Shared experiences can be great for education and collaboration, but for Xavi H. Oromí, chief engineering officer at XRHealth, it’s also about finding new and powerful ways to help people. While Oromí and his team are new to Apple platforms, they have significant expertise building fully immersive experiences: They were creating apps for VR headsets as early as 2012 in order to assist people in recognizing phobias, physical rehabilitation, mental health, and other therapy services.

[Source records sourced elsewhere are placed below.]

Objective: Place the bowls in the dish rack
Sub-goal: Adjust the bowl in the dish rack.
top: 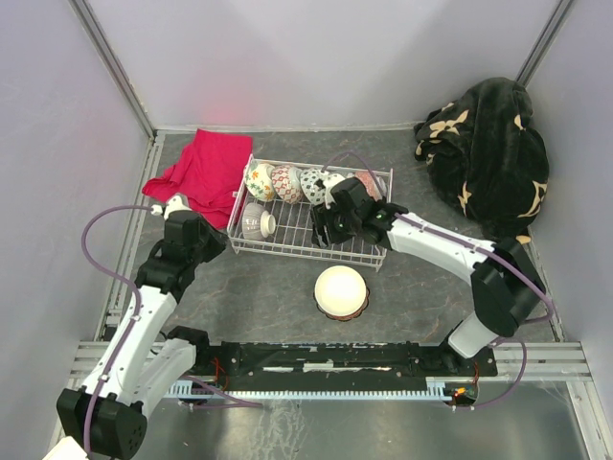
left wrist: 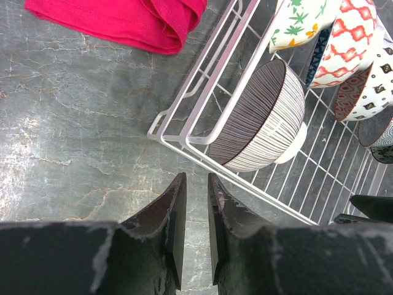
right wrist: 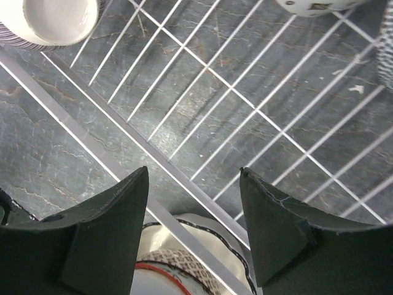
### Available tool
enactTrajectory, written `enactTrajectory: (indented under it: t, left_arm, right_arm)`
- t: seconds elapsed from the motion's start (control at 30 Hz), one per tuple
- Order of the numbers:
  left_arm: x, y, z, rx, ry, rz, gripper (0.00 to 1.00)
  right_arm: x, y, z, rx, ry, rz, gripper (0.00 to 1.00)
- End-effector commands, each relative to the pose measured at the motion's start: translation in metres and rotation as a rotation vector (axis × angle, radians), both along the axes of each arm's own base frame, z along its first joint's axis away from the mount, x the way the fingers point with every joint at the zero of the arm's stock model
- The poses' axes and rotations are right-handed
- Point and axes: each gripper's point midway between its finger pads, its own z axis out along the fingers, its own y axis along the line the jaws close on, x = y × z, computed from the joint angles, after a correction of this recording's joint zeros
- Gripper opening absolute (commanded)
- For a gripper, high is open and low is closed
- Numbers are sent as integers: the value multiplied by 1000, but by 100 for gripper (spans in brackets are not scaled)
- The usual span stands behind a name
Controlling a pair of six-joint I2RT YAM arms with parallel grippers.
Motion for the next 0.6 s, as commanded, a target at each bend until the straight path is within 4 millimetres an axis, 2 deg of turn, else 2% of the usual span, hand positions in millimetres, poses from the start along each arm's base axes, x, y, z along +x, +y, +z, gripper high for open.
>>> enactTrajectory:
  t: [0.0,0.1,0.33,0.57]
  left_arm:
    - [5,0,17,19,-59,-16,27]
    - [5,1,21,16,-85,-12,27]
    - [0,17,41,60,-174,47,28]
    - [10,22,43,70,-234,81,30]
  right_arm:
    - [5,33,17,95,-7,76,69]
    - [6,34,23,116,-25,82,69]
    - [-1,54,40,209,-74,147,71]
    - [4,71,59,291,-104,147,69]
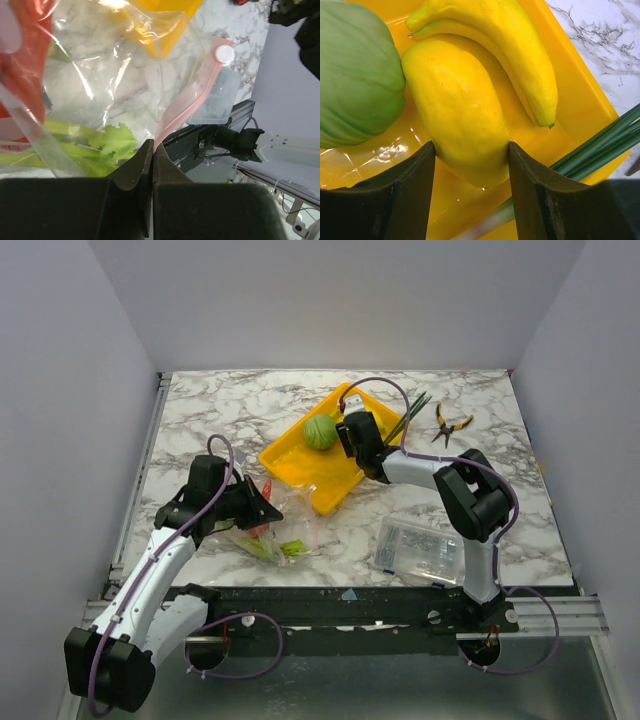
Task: Place the food in the zip-top bag and seal the zipper
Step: Pick up the fake fruit from the zipper food storage bag.
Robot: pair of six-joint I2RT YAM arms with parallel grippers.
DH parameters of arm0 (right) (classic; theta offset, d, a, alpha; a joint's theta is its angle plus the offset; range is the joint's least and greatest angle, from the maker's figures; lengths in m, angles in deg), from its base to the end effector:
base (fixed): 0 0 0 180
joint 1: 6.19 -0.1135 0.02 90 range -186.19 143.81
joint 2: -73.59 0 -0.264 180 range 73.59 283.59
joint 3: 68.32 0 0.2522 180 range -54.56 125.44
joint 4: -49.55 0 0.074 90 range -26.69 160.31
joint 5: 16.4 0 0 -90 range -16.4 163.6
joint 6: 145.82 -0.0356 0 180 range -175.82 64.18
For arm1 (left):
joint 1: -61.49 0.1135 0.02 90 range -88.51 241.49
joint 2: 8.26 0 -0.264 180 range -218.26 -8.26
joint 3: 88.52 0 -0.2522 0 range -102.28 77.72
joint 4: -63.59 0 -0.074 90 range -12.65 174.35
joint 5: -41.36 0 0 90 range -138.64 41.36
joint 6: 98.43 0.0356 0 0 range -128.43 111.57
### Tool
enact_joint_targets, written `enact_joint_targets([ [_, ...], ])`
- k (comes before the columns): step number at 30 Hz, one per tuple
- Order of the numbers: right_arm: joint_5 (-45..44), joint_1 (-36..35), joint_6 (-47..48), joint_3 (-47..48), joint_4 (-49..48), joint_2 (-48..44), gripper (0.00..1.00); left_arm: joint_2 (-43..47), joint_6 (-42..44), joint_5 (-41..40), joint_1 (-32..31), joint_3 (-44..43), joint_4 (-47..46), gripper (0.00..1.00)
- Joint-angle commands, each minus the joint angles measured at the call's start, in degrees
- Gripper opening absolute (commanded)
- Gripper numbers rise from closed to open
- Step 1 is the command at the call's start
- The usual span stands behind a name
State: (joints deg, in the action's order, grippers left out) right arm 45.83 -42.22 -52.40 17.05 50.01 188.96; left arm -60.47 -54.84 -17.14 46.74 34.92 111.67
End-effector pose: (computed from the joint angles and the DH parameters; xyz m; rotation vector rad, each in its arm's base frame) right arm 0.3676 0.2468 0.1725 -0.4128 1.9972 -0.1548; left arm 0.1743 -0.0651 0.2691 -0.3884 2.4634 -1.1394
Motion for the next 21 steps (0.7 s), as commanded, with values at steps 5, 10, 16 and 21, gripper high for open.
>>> enact_joint_targets([
  [5,1.30,0.06,-1.49,3.71,1.80,1.97,0.00,5.19,0.81,-3.74,-0.95,8.75,0.25,0.00],
  [10,1.92,0.09,-4.13,4.68,2.24,2.49,0.00,5.31,-0.46,-1.64,-1.39,9.54,-2.25,0.00],
  [16,4.76,0.17,-9.45,5.14,4.16,2.49,0.00,3.69,2.90,-1.74,-1.71,7.09,0.12,0.00],
  [21,5.55,0.17,-12.47,5.11,6.59,2.64,0.00,13.35,4.31,-5.52,-1.78,10.93,1.26,0.00],
])
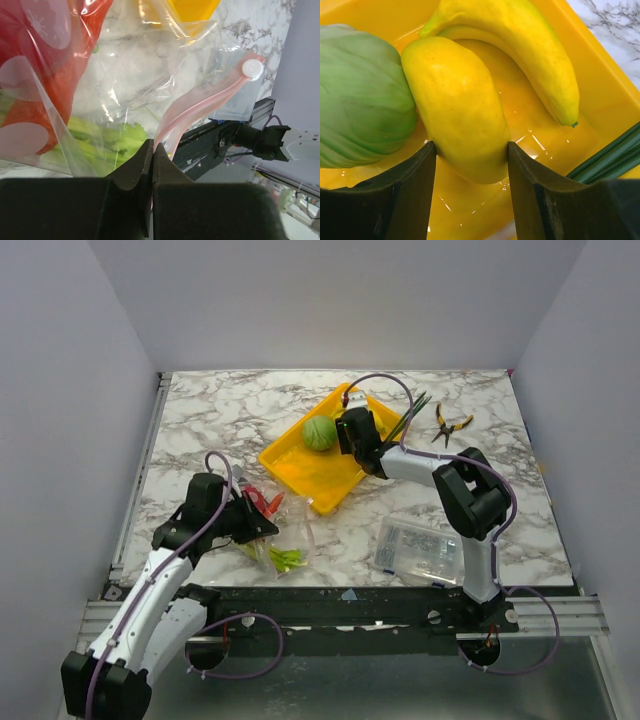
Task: Place the food in the zip-top bag and seal the zipper
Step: Pick up the fake fruit from the zipper food storage bag.
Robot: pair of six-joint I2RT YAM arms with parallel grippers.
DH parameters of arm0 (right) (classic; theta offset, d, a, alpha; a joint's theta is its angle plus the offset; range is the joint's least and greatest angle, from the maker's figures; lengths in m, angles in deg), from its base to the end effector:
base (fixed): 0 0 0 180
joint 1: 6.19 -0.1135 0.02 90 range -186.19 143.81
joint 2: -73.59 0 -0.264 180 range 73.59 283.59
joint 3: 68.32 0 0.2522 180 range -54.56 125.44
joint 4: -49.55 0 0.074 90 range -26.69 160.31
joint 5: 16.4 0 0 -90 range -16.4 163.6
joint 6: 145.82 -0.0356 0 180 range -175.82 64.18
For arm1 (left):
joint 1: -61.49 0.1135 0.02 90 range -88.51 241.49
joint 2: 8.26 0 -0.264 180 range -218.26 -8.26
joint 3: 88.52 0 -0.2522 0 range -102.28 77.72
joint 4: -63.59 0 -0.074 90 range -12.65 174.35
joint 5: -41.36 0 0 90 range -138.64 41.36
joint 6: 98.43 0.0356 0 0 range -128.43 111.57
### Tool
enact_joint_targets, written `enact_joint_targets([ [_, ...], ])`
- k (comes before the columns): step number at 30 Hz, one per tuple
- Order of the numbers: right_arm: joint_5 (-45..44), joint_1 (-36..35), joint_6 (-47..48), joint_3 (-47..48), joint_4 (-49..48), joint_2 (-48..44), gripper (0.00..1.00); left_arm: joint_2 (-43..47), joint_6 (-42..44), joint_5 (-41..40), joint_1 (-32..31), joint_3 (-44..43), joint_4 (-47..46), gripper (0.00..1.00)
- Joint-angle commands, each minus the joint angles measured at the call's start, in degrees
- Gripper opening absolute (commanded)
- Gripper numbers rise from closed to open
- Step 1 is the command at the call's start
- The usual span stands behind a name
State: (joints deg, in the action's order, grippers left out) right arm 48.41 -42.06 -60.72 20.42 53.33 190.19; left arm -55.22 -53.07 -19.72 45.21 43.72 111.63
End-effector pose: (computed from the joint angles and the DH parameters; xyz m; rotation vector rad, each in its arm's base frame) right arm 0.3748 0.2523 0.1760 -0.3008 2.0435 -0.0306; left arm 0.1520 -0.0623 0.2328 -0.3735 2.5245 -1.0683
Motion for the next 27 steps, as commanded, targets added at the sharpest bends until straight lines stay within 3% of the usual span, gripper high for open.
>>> enact_joint_targets([
  [1,2.93,0.02,-4.64,1.60,3.59,1.43,0.00,10.01,2.66,-2.33,-0.25,3.02,1.04,0.00],
  [7,8.52,0.77,-7.63,0.11,3.18,1.27,0.00,17.61,-1.77,-5.28,-3.85,6.73,3.02,0.00],
  [16,11.08,1.45,-7.24,0.20,2.07,0.60,0.00,8.75,1.26,-9.81,-3.94,-1.24,1.44,0.00],
  [22,12.09,2.74,-8.00,-0.95,1.98,-1.33,0.00,-0.07,4.21,-4.66,-3.94,-5.21,-4.01,0.00],
  [27,11.81,2.74,-8.30,-0.98,2.93,-2.85,0.00,-2.11,5.86,-2.07,-3.94,-4.94,-6.95,0.00],
])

Vision Pro immediately clicked for Oromí and the team, especially the fluidity of immersion that visionOS provides. “Offering some sort of gradual exposure and letting the person decide what that should look like — it’s something that’s naturally very integrated with therapy itself,” says Oromí.
With that principle as their bedrock, the team designed an experience to help people with acrophobia (fear of heights), built entirely with Apple frameworks. Despite having no prior development experience with Swift or Xcode, the team was able to build a prototype they were proud of in just a month.
In their visionOS app, a person can open a portal in their current space that gives them the feeling of being positioned at a significant height without fully immersing themselves in that app’s environment. For Oromí, this opens up new possibilities to connect with patients and help them feel grounded without overtaxing their comfort level. “You want to feel at home,” says Oromí, “The alternative before [in a completely immersive experience] was that I needed to remove the headset, and then I totally broke the immersion.”
It also has the added benefit of giving people a way to stay true to themselves. In some of their previous immersive experiences on other platforms, Oromí notes, patients’ hands and bodies were represented in the space using virtual avatars. But this had its own challenges: “We had a lot of patients saying that they felt their body was not theirs,” he says. “It’s very difficult for our society that’s so diverse to create representations of avatars that match everyone in the world... [In Vision Pro], where you can see your own body through the passthrough, we don’t need to create a representation.”
When combined with SharePlay, people can stay connected and supported with their virtual therapists while pushing their boundaries and challenging common fears. “Years from now, when we look back,” Oromí says, “we will be able to say it all started with the launch of Vision Pro — it’s where we truly enabled real virtual therapy.”
“You’re off to the races.”

When the SDK arrives later this month, developers worldwide will be able to download Xcode and start building their own apps and games for visionOS. With 46 sessions focused on Apple Vision Pro premiering at WWDC, there’s a lot of new knowledge to explore — but Duff and McLeod have a few supplemental recommendations.
“Pick up SwiftUI if you haven't yet,” says McLeod, noting that getting to know the framework can help developers add core platform functionality to their existing app. He also suggests getting comfortable with basic modeling and Reality Composer Pro. “At some point, you're gonna want to come off the page,” he says. But, he notes with a smile, you don't need to become a 3D graphics expert to build for this platform. "You can get really far with a simple model and [Reality Composer Pro] shaders."
Duff mirrors these recommendations, adding one last framework to the list: RealityKit. “If you’re transitioning from [other renderers] there are some fundamental changes you have to get to know,” he says. “But with those three things, you’re off to the races.”